### How to complete this task
Copy each line below that includes "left".

### Source data
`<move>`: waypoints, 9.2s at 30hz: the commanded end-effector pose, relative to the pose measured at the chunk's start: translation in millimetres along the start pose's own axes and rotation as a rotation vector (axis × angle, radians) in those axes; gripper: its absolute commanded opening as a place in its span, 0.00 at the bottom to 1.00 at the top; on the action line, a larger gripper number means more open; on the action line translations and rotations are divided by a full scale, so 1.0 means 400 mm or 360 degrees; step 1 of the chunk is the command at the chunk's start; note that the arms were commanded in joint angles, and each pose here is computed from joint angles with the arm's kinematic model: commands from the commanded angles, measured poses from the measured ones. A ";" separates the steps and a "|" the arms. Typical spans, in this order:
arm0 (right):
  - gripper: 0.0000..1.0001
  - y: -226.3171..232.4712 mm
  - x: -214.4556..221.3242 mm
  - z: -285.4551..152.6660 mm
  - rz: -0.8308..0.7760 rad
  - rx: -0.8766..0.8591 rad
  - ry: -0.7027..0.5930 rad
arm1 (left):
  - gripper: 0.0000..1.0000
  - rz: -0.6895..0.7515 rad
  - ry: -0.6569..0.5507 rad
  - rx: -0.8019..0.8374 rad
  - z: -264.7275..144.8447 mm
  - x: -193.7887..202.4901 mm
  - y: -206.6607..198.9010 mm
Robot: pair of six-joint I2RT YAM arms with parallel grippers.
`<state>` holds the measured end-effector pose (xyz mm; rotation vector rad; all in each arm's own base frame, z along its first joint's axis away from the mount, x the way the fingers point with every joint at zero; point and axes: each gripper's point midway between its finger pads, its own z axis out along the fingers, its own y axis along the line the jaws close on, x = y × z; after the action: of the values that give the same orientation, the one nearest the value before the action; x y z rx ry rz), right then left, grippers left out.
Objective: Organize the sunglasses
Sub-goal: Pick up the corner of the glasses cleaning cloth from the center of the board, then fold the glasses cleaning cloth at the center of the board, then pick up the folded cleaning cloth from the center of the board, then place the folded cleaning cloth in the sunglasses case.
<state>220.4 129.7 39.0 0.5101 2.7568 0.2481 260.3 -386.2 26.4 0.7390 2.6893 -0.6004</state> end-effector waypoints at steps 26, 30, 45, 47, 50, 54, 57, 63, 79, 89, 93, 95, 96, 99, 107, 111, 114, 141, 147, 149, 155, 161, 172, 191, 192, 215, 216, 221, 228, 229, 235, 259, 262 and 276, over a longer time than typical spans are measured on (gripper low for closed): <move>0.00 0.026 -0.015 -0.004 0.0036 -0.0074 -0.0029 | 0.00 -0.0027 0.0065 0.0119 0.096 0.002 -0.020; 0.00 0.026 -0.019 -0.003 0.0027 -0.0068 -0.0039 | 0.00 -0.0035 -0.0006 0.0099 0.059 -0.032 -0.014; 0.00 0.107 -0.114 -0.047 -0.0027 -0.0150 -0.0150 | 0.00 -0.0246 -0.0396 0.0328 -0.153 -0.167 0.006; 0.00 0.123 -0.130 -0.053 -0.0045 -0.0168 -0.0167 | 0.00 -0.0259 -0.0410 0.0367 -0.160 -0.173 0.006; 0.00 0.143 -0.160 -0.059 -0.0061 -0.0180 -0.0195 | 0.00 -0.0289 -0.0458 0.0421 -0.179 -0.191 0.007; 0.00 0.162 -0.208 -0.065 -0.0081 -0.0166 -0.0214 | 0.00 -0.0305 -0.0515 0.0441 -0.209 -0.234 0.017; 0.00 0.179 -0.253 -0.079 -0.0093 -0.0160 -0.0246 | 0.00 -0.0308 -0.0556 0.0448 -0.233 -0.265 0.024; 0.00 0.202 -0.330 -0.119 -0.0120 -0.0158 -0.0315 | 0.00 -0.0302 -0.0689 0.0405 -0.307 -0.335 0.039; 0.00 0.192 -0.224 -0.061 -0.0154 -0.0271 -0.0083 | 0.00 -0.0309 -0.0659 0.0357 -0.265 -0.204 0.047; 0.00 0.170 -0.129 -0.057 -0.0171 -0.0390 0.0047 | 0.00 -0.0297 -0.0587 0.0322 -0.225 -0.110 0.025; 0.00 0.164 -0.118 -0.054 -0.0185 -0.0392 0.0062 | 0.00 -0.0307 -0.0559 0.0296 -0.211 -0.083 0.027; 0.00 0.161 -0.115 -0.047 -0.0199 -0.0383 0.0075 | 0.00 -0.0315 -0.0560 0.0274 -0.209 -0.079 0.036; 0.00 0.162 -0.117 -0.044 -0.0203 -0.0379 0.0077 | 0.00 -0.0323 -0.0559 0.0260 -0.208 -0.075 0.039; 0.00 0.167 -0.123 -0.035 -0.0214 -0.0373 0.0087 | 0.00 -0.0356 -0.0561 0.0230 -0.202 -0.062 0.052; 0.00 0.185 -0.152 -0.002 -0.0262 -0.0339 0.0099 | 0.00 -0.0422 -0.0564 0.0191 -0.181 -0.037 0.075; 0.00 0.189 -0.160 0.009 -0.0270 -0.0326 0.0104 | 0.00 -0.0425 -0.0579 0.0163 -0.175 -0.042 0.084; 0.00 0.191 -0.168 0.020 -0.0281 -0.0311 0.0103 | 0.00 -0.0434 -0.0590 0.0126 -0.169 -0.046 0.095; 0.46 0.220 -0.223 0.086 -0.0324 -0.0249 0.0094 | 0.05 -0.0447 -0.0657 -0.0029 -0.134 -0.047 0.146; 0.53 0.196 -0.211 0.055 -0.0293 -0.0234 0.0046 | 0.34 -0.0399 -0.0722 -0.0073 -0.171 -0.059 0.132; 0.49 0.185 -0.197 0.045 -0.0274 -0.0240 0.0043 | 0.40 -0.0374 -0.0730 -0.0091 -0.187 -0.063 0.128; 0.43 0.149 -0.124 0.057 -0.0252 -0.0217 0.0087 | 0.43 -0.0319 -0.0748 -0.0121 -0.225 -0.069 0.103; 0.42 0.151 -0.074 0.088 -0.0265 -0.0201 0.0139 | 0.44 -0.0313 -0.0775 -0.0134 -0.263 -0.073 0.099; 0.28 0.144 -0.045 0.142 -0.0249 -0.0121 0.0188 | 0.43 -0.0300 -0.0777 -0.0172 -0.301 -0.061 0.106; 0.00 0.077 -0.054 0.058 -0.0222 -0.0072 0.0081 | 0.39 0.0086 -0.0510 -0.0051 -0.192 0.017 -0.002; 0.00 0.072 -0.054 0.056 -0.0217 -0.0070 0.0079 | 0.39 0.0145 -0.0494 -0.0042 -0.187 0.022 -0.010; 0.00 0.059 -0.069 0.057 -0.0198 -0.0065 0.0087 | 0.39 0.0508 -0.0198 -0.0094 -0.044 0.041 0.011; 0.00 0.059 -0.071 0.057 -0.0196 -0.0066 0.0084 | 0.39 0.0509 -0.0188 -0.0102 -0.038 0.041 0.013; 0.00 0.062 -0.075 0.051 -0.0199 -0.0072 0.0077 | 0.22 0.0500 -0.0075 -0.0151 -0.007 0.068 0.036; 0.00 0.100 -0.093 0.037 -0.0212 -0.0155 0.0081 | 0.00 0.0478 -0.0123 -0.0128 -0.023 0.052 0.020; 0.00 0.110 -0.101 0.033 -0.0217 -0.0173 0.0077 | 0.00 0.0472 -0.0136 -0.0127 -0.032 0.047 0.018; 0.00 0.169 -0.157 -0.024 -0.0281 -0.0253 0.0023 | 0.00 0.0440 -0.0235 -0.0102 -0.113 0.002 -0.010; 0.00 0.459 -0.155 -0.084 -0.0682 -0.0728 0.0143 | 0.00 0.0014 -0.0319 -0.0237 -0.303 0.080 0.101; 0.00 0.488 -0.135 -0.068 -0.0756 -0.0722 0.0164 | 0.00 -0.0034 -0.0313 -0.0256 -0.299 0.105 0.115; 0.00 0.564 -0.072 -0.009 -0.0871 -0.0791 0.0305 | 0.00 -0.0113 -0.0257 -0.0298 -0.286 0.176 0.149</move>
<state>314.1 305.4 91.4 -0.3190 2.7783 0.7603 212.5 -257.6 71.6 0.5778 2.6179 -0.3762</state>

### Reply to the task
arm1 (left):
`<state>` holds the measured end-effector pose (xyz mm; rotation vector rad; all in each arm's own base frame, z along its first joint's axis away from the mount, x the way the fingers point with every joint at zero; point and axes: each gripper's point midway between its finger pads, its own z axis out along the fingers, its own y axis along the line the jaws close on, x = y × z; after the action: of the values that give the same orientation, the one nearest the value before the action; x y z rx ry rz), right then left, grippers left out.

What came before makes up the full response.